Worst Jokes Ever
There's nothing more depressing than a failed suicide attempt.
What's black and sits at the top of the stairs?
Stephen Hawking during a house fire.
A priest and a pedophile walk into a bar. The bartender says, "Hey Jim!"
The Twin Towers ordered a pepperoni pizza. They got plane.
A man lost his toe when he dropped a knife on it.
Doctor: "I have good news and bad news."
Guy: "What's the bad news?"
Doc: "They replaced your toe with a piece of candy."
Guy: "Good news?"
Doc: "You now have tic tac toe."
Vagina jokes aren't funny.
Most of the time.
Did you know that a majority of the U.S. is afraid of the dark?
Especially if they are right behind you at the ATM.
My boyfriend came over today and stole my milk. How dairy!
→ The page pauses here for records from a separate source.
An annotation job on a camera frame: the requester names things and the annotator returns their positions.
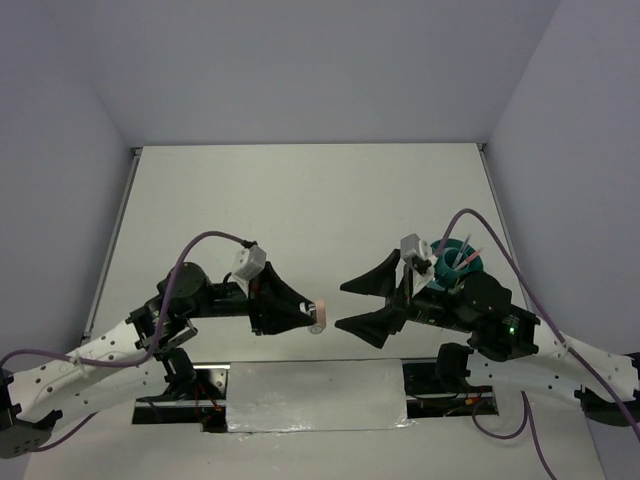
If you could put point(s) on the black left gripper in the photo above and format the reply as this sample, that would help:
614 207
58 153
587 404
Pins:
275 307

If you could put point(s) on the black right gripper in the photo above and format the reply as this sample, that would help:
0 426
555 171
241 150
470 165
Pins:
371 325

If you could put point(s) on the pink mini stapler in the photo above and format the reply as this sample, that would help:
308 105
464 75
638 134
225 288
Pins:
317 311

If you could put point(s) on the blue ballpoint pen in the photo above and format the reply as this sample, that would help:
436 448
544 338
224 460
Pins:
461 252

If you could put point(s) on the pink red gel pen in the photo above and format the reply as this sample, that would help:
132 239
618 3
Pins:
468 260

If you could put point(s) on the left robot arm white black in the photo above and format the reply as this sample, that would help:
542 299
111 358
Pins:
143 356

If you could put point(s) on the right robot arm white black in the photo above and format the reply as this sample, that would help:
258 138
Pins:
506 345

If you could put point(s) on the teal round divided organizer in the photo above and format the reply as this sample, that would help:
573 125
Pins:
445 276

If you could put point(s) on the silver foil covered panel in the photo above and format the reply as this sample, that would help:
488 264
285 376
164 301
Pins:
319 396

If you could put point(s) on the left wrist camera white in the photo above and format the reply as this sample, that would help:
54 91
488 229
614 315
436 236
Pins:
248 264

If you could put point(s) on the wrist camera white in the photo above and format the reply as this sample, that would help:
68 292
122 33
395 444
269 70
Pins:
419 262
248 264

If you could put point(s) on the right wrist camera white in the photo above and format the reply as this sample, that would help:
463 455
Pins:
419 262

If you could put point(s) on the aluminium table edge rail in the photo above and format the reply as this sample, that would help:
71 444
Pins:
500 213

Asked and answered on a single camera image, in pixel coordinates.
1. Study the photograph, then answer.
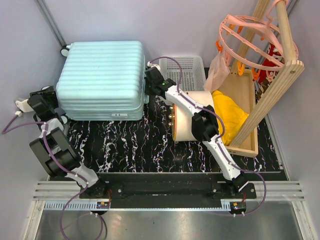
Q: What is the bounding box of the light blue hard-shell suitcase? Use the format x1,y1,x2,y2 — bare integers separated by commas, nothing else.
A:
55,40,149,121

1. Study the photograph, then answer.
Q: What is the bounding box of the pink round clip hanger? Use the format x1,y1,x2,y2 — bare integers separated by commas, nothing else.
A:
216,14,299,73

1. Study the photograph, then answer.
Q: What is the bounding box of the red cloth item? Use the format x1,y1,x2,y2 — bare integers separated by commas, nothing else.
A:
251,43,283,85

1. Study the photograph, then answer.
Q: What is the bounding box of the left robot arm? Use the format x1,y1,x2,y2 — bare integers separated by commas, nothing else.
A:
27,86,108,198

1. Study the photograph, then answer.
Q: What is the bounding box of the wooden hanger rack frame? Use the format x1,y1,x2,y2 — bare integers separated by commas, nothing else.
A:
219,0,305,148

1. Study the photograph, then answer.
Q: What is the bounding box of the black marble pattern mat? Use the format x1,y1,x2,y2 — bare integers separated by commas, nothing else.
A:
49,66,288,174

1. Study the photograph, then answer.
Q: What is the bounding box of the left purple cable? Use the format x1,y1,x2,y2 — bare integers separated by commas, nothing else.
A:
0,112,108,240

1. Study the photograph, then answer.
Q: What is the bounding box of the yellow cloth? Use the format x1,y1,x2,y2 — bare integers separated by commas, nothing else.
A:
212,90,249,146

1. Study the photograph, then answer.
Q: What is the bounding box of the translucent pink plastic bag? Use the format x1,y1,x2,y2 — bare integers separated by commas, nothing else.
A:
203,53,230,93

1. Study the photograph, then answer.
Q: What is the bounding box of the wooden tray base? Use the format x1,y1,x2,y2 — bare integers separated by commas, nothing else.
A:
218,69,259,158

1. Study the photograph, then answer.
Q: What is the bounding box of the white perforated plastic basket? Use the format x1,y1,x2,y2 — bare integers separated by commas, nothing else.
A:
158,55,206,92

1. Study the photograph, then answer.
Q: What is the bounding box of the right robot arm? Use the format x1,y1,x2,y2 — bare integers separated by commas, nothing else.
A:
144,67,249,199

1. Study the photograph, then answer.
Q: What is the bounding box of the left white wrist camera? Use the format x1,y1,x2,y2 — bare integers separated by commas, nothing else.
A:
15,99,33,117

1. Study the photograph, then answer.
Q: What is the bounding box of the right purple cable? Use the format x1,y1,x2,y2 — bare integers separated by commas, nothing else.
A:
148,56,266,218

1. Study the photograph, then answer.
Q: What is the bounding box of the white round drum box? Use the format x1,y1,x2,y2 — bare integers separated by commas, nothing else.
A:
171,91,214,142

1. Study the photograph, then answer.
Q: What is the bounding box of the purple cable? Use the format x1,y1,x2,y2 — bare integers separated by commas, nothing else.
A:
0,112,108,240
148,56,266,218

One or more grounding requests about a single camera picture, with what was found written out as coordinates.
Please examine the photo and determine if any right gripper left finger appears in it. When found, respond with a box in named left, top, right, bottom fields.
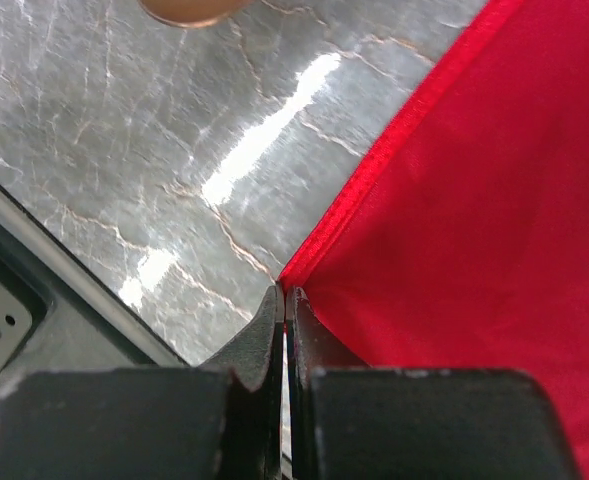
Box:
left=202, top=284, right=285, bottom=479

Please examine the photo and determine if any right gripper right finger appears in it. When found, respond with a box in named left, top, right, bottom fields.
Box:
left=285, top=287, right=367, bottom=479

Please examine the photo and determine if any red cloth napkin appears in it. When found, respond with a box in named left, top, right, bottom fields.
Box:
left=280, top=1, right=589, bottom=479

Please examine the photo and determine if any wooden spoon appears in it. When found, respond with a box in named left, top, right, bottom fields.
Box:
left=139, top=0, right=251, bottom=28

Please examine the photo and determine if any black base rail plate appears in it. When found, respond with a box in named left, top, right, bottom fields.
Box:
left=0, top=185, right=185, bottom=389

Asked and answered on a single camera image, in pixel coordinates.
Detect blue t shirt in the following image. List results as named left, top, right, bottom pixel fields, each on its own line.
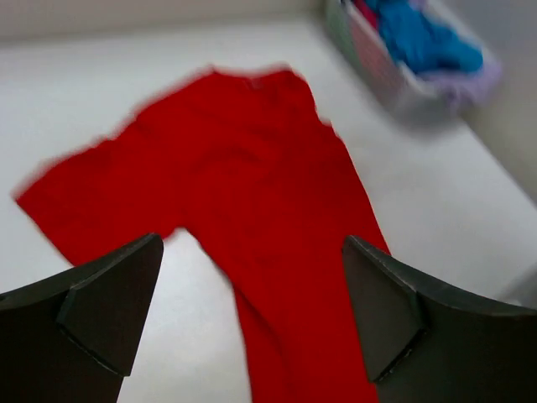
left=363, top=1, right=483, bottom=75

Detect pink garment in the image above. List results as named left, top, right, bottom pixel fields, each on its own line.
left=352, top=0, right=389, bottom=29

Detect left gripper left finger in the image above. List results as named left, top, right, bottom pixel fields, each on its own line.
left=1, top=234, right=164, bottom=402

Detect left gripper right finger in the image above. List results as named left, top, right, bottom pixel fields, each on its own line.
left=342, top=236, right=536, bottom=402

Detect white plastic basket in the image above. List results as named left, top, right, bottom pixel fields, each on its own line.
left=325, top=0, right=467, bottom=127

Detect lavender t shirt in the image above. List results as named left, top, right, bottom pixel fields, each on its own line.
left=413, top=0, right=503, bottom=110

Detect red t shirt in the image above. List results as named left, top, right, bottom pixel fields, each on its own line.
left=15, top=68, right=388, bottom=402

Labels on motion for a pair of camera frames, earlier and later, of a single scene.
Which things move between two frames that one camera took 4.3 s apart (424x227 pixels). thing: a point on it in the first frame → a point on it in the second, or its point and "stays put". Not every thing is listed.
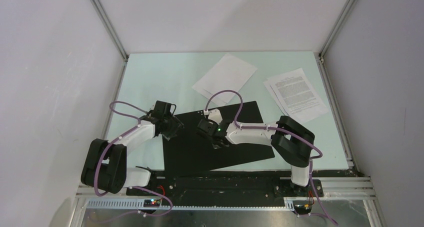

What do Nike and the KKK have in common?
They both make Black people run faster.
Your forehead [is] so big that if I drew an H on it, Kobe could have landed there.
What's a ninja's favorite type of shoes?
Sneakers.
I was raped by a group of mimes. They did unspeakable things to me.
I threw a paralyzed kid into the fireplace and called him hotwheels.
Roses are red, I'm not a boaster.
Elon must've got rushed to the hospital after impregnating a toaster.
How do you know your acne is getting out of hand? The blind start reading your face.
Suicide is the way to get even with the bitch called probability.
Is a selfie of an orphan a self-portrait or family photo?
What do you call a surprised Asian?
Ho Lee Fuc.
3.14% of sailors are...
π-rates.
Why does Waldo wear stripes?
'Cause he doesn't want to be spotted.